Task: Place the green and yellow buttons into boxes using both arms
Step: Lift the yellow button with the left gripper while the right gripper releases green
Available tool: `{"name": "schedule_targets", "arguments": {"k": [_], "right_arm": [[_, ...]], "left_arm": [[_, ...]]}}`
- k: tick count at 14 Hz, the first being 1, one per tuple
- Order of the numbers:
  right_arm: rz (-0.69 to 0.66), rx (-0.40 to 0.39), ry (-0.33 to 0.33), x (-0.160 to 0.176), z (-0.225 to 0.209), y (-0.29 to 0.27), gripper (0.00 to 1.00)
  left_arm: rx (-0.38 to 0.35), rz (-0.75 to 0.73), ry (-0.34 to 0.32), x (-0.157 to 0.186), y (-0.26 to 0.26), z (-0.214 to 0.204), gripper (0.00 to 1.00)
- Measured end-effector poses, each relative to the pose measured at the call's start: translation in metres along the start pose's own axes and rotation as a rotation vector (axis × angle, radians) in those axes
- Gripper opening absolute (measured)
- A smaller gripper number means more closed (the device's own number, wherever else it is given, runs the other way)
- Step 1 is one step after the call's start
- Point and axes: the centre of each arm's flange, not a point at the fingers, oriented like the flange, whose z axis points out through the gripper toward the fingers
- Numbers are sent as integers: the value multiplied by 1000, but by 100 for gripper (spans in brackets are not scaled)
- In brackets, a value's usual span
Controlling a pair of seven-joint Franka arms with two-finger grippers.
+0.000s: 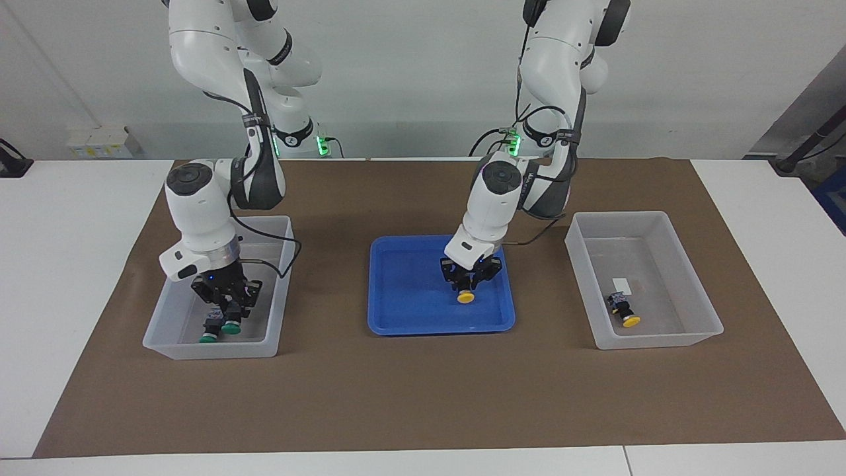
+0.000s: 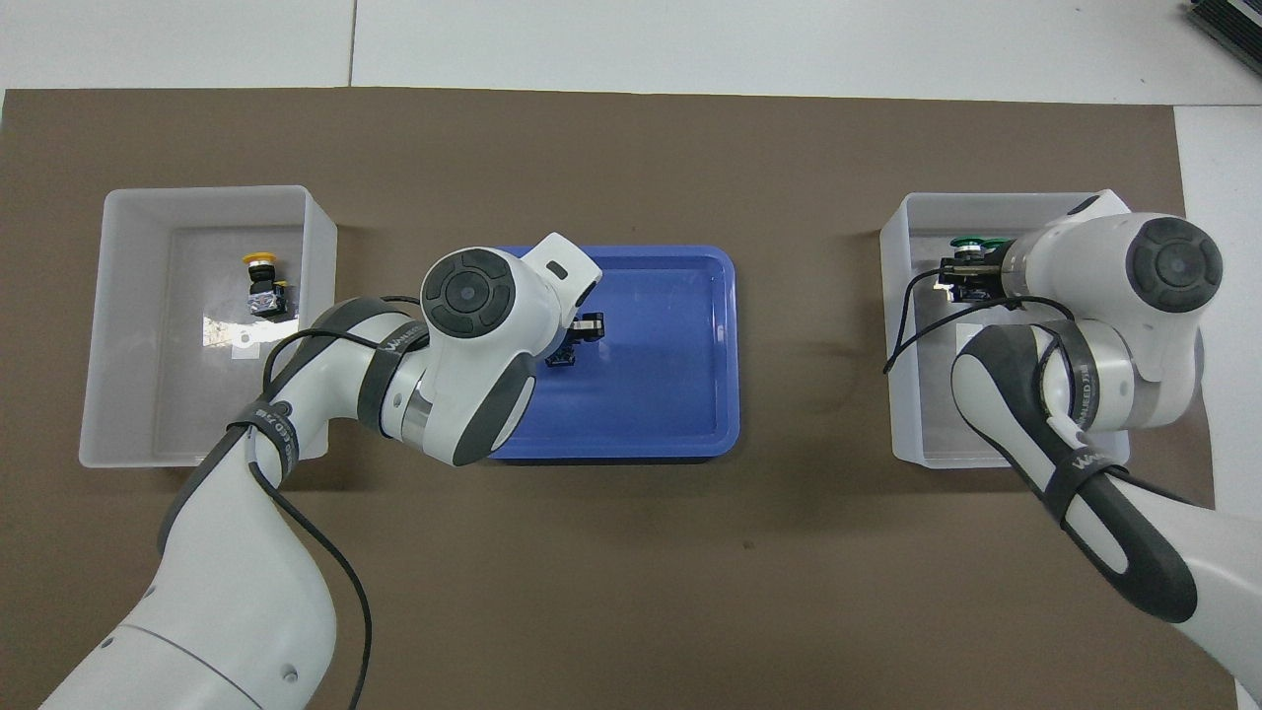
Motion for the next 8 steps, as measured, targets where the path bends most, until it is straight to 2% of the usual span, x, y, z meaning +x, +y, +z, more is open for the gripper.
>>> {"name": "schedule_targets", "arguments": {"k": [4,6,7,8], "right_arm": [[-25,2,-11,-3,13,-1,42],[-29,3,-10,-3,14,-2,45],[-30,3,-9,-3,13,-2,52],[-30,4,-5,-2,11,-3,64]], "left_arm": [[19,-55,-10,36,-54,-59,45],[31,-53,-21,47,-90,-93,45],[39,-32,-35,51,-109,-107,45],[45,-7,-49,57,-128,-121,45]]}}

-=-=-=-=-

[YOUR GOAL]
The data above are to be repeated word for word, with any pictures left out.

[FINISHED TASK]
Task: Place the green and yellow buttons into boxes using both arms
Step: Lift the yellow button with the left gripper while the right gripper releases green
Available tool: `{"name": "schedule_targets", "arguments": {"k": [_], "right_arm": [[_, ...]], "left_arm": [[_, ...]]}}`
- k: tick count at 14 Hz, the first being 1, one per tuple
- Order of the numbers:
  right_arm: rz (-0.69 to 0.66), rx (-0.40 to 0.39), ry (-0.33 to 0.33), x (-0.160 to 0.176), z (-0.225 to 0.209), y (-0.29 to 0.27), gripper (0.00 to 1.00)
  left_arm: rx (-0.38 to 0.35), rz (-0.75 to 0.73), ry (-0.34 to 0.32), x (-0.157 to 0.186), y (-0.26 to 0.26), z (-0.214 to 0.204), gripper (0.00 to 1.00)
- Measured end-effector poses, each relative to the pose measured at the call's start: translation in metres along the start pose's own axes and rotation as a rotation vector (axis × angle, radians) in those axes
- Gripper opening absolute (measured)
- A smaller gripper number means more closed (the device's own number, wherever else it is given, runs the other way)
- Step 1 is one step after the call's start
- Point and axes: the centre of each arm's flange, not a point at the fingers, oriented like the flange, whose z axis points out through the gripper toward the fingers
- Numbers are sent as integers: the value multiplied by 1000, but by 100 for gripper (spans in brackets are not scaled)
- In brackets, a value's usual span
Controlling a pair of seven-joint Franka arms with two-finger grippers.
+0.000s: 
+0.000s: 
Motion for the next 8 steps, as measured, targets where the path bends most, until it is straight to 2% of the usual span, x, y, z meaning +x, +y, +z, more is open for the gripper.
>>> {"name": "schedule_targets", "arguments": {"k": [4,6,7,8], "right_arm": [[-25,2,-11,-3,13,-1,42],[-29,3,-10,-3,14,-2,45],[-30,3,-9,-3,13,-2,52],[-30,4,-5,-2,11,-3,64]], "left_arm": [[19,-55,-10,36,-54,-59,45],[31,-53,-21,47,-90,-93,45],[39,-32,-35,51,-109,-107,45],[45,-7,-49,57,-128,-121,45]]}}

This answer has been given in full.